For the data below, please report each line where the word "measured" is found.

§ **RECORDED INFORMATION**

>>>>>

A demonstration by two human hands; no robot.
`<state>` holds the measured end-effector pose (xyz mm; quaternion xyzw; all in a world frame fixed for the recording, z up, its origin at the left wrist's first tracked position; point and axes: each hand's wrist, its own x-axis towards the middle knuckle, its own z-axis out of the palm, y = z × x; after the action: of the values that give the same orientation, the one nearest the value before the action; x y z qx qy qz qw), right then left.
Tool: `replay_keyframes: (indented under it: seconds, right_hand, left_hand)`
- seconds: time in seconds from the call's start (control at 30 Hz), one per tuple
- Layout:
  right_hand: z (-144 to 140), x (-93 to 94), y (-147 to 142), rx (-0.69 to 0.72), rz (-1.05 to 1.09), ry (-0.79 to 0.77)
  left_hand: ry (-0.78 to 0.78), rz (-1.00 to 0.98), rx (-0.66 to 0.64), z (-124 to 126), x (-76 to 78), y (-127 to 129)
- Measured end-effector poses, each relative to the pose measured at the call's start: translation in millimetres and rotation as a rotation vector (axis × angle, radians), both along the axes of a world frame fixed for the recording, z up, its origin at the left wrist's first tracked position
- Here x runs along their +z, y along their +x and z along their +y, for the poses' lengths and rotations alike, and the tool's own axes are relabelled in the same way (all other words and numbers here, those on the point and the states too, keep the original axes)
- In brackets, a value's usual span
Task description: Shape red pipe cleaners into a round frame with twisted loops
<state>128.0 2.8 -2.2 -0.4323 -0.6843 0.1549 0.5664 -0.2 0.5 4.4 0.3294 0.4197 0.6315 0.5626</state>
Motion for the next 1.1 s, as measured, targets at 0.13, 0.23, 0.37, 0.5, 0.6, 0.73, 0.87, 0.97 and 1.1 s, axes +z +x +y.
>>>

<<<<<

§ **TASK RESULT**
`<state>` holds the measured end-effector pose (xyz mm; quaternion xyzw; all in a world frame fixed for the recording, z up, its origin at the left wrist's first tracked position; point and axes: each hand's wrist, its own x-axis towards the middle knuckle, its own z-axis out of the palm, y = z × x; after the action: of the values that give the same orientation, the one nearest the value before the action; x y z qx qy qz qw), right then left.
- Measured end-effector poses, each relative to the pose measured at the call's start: translation in millimetres and rotation as a rotation vector (axis × angle, radians), both along the axes of a world frame fixed for the recording, z up, its origin at the left wrist's first tracked position
Motion for the next 1.1 s, as measured, targets at 0.13, 0.23, 0.37, 0.5, 0.6, 0.73, 0.87, 0.97 and 1.1 s, axes +z +x +y.

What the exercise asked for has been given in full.